After carefully considering what terms should be included in your buy-sell agreement, it is equally important to craft a funding strategy that is aligned to the plan so those terms can be carried out.
- Finding an optimal funding level - Acquiring a life insurance policy with too much death benefit may result in unnecessary premium expenses. Acquiring a life insurance policy with too little death benefit may lead to cash flow issues, shareholder conflicts, and possible time-consuming litigation.
- Aligning the buy-sell terms with the insurance policy - The type of insurance policy as well as the ownership and beneficiary designations should be aligned with the obligations and rights provided for in the agreement.
- Lifetime benefits versus death benefits - Buy-sell agreements often create obligations and rights that are triggered by events other than the death of a shareholder. Cash value policies may be considered as a means for funding these obligations.

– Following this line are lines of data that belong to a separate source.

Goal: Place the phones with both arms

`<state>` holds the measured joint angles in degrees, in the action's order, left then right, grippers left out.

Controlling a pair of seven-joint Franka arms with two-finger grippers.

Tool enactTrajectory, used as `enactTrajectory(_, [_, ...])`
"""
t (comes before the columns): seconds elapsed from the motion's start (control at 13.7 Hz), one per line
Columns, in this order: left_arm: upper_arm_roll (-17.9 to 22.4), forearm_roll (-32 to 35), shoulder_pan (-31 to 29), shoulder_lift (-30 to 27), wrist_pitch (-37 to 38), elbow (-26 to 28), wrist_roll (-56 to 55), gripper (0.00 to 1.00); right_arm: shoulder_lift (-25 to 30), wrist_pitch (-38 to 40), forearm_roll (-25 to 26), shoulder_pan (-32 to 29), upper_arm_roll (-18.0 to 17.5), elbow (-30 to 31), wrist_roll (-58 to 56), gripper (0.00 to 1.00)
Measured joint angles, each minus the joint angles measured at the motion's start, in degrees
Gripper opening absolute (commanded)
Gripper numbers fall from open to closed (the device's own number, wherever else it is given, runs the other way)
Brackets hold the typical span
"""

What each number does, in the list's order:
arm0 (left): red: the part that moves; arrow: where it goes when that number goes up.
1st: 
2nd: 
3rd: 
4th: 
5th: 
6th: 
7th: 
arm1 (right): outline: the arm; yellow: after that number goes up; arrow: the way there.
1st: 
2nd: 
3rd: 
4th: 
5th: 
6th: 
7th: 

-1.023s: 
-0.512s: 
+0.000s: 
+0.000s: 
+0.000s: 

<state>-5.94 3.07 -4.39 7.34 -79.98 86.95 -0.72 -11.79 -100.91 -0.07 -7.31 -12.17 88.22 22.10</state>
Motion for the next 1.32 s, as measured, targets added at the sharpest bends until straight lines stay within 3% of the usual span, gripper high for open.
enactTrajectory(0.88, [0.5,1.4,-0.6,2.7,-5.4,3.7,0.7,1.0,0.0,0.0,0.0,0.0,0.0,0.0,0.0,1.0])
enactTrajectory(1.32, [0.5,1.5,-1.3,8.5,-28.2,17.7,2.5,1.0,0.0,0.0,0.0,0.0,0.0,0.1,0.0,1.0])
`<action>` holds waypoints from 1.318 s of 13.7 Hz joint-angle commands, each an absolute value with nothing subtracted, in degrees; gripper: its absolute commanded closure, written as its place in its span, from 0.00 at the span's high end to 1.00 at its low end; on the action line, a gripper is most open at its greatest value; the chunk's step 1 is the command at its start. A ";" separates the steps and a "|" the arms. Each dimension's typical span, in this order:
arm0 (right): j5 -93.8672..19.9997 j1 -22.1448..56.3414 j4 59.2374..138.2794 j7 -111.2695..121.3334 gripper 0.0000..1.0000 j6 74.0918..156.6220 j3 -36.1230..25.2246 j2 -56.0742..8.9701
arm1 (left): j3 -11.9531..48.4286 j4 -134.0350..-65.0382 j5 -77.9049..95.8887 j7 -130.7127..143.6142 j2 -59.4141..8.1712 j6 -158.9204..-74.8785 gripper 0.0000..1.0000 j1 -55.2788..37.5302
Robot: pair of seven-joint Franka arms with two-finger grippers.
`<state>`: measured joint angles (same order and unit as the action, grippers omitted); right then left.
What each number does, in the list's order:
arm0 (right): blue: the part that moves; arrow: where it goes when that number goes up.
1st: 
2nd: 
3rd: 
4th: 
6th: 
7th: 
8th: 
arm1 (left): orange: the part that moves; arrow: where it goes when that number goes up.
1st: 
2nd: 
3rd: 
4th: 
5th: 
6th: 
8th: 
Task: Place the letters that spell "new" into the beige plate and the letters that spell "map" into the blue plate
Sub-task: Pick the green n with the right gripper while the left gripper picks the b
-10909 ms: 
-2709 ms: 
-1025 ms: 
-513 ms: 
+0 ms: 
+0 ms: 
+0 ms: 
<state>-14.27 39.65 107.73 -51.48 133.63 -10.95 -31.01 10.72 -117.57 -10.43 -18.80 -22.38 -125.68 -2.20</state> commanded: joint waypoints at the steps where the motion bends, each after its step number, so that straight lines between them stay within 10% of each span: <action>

- Tax considerations - The Internal Revenue Code contains a number of tax provisions specific to life insurance policies that have the potential to create unexpected negative tax issues. Tax issues can be addressed with proper planning.
Running a successful business requires you to have one eye focused on the day’s tasks and the other focused on tomorrow’s opportunities and challenges. Buy-sell agreements are a tool business owners may use to help provide for the continued success of a business should unexpected events occur. Proper funding of the obligations helps confirm your plans are carried out.